Work to be completed
Restrict the output to the lines below starting at the one that contains "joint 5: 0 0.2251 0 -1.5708" and ending at the one that contains "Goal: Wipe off", and restate them word for word, both ends included.

━━━━━━━━━━━━━━━━━━━━━━━━━━━━━━

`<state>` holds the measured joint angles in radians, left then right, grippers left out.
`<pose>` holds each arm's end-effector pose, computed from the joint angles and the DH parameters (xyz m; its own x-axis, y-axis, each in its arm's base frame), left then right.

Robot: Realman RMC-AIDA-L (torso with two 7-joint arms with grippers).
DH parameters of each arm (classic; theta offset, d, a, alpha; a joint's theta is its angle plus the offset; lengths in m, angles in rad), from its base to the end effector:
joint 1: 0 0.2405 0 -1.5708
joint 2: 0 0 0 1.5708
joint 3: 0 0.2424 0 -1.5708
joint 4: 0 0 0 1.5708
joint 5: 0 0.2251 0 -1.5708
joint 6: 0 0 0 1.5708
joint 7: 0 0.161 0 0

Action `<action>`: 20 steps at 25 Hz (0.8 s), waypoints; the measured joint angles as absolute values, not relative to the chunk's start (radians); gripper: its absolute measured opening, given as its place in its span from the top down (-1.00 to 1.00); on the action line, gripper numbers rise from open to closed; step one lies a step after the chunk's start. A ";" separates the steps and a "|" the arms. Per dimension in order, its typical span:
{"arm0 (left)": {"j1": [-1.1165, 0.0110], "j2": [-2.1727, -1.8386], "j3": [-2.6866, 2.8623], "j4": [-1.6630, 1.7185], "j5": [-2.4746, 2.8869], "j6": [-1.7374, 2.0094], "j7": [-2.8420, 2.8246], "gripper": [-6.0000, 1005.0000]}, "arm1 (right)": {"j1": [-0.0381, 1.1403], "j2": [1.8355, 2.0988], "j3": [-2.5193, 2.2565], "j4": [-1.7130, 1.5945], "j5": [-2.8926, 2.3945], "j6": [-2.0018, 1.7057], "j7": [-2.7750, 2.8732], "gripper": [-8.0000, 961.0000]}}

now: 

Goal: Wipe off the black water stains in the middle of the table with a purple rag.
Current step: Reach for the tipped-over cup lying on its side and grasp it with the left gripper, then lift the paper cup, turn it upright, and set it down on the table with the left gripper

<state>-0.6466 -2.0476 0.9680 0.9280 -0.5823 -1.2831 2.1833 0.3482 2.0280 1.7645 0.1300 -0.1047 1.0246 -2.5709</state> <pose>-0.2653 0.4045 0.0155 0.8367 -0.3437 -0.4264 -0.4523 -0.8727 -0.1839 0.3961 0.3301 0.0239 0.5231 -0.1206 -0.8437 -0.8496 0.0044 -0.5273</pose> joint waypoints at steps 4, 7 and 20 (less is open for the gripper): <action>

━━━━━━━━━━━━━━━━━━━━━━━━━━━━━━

Solution to this problem
joint 5: 0 0.2251 0 -1.5708
joint 6: 0 0 0 1.5708
joint 7: 0 0.161 0 0

Action `<action>`: 20 steps at 25 Hz (0.8 s), waypoints; the measured joint angles as absolute values, not relative to the chunk's start (radians); gripper: its absolute measured opening, given as its place in its span from the top down (-1.00 to 1.00); on the action line, gripper numbers rise from open to closed; step one lies a step after the chunk's start. A ";" separates the steps and a "|" the arms. Per dimension in order, its typical span:
{"arm0 (left)": {"j1": [-1.1165, 0.0110], "j2": [-2.1727, -1.8386], "j3": [-2.6866, 2.8623], "j4": [-1.6630, 1.7185], "j5": [-2.4746, 2.8869], "j6": [-1.7374, 2.0094], "j7": [-2.8420, 2.8246], "gripper": [-6.0000, 1005.0000]}, "arm1 (right)": {"j1": [-0.0381, 1.1403], "j2": [1.8355, 2.0988], "j3": [-2.5193, 2.2565], "j4": [-1.7130, 1.5945], "j5": [-2.8926, 2.3945], "j6": [-2.0018, 1.7057], "j7": [-2.7750, 2.8732], "gripper": [-8.0000, 961.0000]}}

now: 

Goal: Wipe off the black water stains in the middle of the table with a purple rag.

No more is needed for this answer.